On my way back to the office I pass a beggar huddled in the doorway of a shuttered shop, sheltering from the heat. This is an unusual sight in Samui, as itinerants are normally moved on quickly by the police to keep them from the eyes of tourists. This guy is filthy and looks about at the end of his rope. His skin colour and facial characteristics suggest he is from one of the Northern tribes, presumably having made his way to the island via Bangkok in search of work. Clearly, he has not found any. I hand him a fistful of Baht and he nods and gives me a
smile displaying a mouthful of stained teeth.

“Good luck.”

 

*       *       *       *       *

 

I am back in familiar territory with my afternoon appointment.
Harold Jayne, a procurement officer with a haulage company in Slough, is reassuringly fat, balding, middle-aged and with a face like a marguerita pizza. On his podgy wrist is clamped a fake Rolex (the scratches on the glass are a dead giveaway), and, as a final nice touch, the armpits of his
Samui Heaven
tee-shirt are drenched in sweat. However, Harold is a man on a mission. He is almost certain he has found True Love: he simply needs my final reassurance.

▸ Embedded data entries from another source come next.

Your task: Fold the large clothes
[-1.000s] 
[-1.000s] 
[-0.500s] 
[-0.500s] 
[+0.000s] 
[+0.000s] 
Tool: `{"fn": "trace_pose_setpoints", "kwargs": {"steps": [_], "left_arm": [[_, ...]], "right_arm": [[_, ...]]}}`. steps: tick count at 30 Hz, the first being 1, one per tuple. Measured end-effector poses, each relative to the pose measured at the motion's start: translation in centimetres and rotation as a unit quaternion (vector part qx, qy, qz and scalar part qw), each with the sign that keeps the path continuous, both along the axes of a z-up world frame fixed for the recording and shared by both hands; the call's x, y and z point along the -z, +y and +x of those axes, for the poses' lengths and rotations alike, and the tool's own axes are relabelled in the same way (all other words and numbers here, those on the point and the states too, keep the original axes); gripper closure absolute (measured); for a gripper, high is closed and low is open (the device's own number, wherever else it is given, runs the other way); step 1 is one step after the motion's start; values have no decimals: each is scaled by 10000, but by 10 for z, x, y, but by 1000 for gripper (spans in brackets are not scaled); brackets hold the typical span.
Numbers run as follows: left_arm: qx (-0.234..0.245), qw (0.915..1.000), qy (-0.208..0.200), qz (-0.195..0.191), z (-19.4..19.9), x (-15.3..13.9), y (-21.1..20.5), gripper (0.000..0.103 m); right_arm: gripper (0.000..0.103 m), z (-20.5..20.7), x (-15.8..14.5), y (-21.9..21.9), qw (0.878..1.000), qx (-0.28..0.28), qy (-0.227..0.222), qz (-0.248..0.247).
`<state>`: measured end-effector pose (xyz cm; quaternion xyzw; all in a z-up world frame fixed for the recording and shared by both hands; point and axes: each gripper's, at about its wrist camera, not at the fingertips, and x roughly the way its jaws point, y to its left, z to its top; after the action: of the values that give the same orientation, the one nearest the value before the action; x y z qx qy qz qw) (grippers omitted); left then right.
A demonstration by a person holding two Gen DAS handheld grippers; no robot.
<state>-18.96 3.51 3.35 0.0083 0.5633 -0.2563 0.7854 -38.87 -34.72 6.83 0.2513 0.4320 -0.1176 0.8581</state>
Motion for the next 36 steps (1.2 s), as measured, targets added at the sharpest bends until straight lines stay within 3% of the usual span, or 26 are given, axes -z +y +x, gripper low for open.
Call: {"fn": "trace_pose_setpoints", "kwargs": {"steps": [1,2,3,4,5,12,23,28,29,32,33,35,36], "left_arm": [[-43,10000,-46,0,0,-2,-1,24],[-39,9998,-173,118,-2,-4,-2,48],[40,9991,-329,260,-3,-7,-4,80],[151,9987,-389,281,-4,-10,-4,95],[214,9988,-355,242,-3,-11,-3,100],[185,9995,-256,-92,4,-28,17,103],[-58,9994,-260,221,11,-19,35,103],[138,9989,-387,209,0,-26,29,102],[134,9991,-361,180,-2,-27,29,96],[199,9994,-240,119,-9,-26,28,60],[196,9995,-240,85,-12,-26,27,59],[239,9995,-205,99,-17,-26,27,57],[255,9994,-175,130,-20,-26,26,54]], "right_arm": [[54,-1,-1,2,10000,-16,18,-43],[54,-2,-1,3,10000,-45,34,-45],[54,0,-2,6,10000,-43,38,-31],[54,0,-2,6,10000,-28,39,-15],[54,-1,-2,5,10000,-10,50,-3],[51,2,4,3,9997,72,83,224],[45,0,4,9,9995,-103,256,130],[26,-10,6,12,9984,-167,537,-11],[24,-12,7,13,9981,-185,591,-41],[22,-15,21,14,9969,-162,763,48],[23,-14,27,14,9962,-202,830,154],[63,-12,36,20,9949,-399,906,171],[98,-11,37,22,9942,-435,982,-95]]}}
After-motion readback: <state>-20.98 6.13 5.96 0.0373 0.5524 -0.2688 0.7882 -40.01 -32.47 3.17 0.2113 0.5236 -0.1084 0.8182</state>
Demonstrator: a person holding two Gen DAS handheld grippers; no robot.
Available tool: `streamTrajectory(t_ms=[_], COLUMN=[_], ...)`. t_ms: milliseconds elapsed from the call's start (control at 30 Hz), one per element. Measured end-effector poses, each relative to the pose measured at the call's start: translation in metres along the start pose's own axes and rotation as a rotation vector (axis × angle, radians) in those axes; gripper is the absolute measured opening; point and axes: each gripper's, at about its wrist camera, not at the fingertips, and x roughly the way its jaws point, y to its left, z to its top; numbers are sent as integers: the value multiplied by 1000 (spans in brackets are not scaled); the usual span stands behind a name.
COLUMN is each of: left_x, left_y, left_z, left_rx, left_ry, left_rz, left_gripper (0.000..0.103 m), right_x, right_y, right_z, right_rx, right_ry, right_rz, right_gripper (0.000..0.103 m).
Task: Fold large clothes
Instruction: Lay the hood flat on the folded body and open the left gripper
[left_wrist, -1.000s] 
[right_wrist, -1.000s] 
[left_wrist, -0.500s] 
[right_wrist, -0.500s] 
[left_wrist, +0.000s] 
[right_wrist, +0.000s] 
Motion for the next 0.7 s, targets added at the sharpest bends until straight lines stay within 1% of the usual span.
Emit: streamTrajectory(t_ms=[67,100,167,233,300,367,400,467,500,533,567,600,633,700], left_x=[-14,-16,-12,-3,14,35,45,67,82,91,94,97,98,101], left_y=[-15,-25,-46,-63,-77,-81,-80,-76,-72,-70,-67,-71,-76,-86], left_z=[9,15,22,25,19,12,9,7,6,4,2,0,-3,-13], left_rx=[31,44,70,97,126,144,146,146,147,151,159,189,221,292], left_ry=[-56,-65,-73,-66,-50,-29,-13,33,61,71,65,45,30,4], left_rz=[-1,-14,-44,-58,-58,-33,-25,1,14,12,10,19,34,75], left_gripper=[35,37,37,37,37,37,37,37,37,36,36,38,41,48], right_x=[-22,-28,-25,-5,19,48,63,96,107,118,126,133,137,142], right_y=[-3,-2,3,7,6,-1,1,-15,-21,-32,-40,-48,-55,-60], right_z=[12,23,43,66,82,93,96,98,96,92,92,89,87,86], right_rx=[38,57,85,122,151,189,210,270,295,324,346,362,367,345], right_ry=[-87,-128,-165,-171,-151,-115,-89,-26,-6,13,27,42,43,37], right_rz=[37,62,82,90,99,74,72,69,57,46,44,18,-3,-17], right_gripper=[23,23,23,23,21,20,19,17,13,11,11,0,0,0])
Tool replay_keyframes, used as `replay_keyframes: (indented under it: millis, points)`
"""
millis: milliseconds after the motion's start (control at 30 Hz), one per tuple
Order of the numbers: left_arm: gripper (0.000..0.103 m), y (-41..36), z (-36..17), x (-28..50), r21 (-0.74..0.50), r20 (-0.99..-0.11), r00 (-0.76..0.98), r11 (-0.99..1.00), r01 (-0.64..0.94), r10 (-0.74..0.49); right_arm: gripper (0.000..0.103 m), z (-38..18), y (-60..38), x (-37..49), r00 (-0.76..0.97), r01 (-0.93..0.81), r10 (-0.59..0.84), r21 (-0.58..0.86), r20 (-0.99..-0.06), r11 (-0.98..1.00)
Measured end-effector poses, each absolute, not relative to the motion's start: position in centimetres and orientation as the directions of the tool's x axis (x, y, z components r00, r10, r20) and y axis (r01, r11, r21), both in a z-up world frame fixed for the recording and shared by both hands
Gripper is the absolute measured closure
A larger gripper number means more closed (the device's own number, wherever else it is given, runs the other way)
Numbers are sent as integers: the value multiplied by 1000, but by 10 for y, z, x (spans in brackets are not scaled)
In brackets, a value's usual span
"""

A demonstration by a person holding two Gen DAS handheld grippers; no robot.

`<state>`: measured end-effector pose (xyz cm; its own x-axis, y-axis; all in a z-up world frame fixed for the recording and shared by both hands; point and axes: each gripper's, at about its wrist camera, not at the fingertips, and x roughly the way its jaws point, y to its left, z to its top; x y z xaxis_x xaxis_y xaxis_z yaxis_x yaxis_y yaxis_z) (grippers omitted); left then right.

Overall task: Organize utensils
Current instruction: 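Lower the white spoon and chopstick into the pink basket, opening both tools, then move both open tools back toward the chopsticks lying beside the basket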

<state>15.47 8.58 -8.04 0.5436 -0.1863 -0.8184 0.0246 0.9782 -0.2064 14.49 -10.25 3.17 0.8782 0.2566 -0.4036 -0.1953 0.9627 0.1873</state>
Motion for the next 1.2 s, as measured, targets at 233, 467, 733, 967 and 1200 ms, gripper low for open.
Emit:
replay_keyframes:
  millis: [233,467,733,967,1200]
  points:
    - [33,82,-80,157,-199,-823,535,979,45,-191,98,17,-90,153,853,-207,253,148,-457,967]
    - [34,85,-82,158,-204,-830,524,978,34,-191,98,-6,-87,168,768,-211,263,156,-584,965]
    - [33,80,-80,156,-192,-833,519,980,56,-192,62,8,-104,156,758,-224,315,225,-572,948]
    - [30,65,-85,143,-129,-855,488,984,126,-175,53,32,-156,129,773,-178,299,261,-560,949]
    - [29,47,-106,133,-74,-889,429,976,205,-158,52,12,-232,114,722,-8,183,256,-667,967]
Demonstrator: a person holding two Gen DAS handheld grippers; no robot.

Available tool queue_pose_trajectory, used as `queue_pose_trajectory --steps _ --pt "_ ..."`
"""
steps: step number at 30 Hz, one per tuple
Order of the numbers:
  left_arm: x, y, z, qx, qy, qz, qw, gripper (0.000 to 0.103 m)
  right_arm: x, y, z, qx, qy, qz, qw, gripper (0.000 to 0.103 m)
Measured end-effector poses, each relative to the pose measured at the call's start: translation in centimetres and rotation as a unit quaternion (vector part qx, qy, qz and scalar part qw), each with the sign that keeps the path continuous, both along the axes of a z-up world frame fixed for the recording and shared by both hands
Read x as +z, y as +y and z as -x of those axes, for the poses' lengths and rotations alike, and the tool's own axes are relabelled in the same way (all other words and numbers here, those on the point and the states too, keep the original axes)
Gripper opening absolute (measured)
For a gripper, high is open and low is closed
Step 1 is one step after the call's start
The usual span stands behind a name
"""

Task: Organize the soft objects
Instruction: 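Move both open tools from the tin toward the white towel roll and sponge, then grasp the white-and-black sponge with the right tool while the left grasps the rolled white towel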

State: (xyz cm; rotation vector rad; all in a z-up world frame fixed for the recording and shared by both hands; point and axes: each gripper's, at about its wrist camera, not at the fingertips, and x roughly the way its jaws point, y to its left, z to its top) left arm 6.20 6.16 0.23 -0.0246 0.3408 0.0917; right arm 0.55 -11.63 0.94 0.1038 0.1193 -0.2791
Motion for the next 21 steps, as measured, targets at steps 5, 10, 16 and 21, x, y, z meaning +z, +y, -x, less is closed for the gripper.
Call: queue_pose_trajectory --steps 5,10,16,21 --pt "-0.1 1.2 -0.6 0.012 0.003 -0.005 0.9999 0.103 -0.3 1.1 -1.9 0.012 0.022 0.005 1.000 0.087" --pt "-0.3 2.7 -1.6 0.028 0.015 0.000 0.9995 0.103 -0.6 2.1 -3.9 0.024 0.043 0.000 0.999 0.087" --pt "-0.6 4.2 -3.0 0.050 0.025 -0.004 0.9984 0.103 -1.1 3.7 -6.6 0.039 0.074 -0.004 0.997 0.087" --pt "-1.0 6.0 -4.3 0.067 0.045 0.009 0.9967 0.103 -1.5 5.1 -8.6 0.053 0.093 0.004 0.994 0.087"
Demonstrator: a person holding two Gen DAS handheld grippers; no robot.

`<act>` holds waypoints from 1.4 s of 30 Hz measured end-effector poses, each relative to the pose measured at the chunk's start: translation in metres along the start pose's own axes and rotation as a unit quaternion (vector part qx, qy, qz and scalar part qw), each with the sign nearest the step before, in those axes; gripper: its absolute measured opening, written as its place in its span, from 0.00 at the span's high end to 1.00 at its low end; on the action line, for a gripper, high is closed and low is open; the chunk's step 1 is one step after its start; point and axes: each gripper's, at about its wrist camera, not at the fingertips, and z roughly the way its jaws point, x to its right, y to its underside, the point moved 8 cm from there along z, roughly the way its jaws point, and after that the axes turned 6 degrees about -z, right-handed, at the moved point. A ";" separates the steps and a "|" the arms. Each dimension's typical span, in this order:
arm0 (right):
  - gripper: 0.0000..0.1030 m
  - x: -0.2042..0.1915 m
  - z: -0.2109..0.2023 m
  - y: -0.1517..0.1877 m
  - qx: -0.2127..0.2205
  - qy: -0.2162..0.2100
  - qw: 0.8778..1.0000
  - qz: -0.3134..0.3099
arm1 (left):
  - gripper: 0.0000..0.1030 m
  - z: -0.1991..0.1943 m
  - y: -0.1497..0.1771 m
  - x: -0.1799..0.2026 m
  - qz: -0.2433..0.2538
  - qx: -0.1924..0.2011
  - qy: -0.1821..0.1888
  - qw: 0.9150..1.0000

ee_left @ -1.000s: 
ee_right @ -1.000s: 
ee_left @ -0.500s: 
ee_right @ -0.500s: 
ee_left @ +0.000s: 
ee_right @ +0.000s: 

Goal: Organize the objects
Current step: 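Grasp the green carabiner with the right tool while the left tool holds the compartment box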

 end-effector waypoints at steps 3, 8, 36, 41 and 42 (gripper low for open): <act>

“I saw your billboard when I left the airport, Mr
. Braddock,” he says in his Slough lilt. “I never thought I’d need to see you when I came to Samui, but here I am. Wow! What a holiday it’s been!”

“I’m pleased you’ve had a good time. Now perhaps we could discuss the lady?”

“Ah, yes. Well, her name is Ting. Ting Saksri. She works in the Rubber Bar. And she’s gorgeous. I brought a couple of photos, look. I downloaded them from my camera and printed them out at the PixShop in town.”

I decide to give him a break.

“Are you a fan of Kipling, Mr. Jayne?”

He looks puzzled. “The cakes, you mean?”

“No, the author.”

A blank.

“Wrote
The Jungle Book
?” I prompt.

“Oh. I saw the film when I was a kid.”

“Never mind. Let me ask you: do you believe a leopard can change its spots?”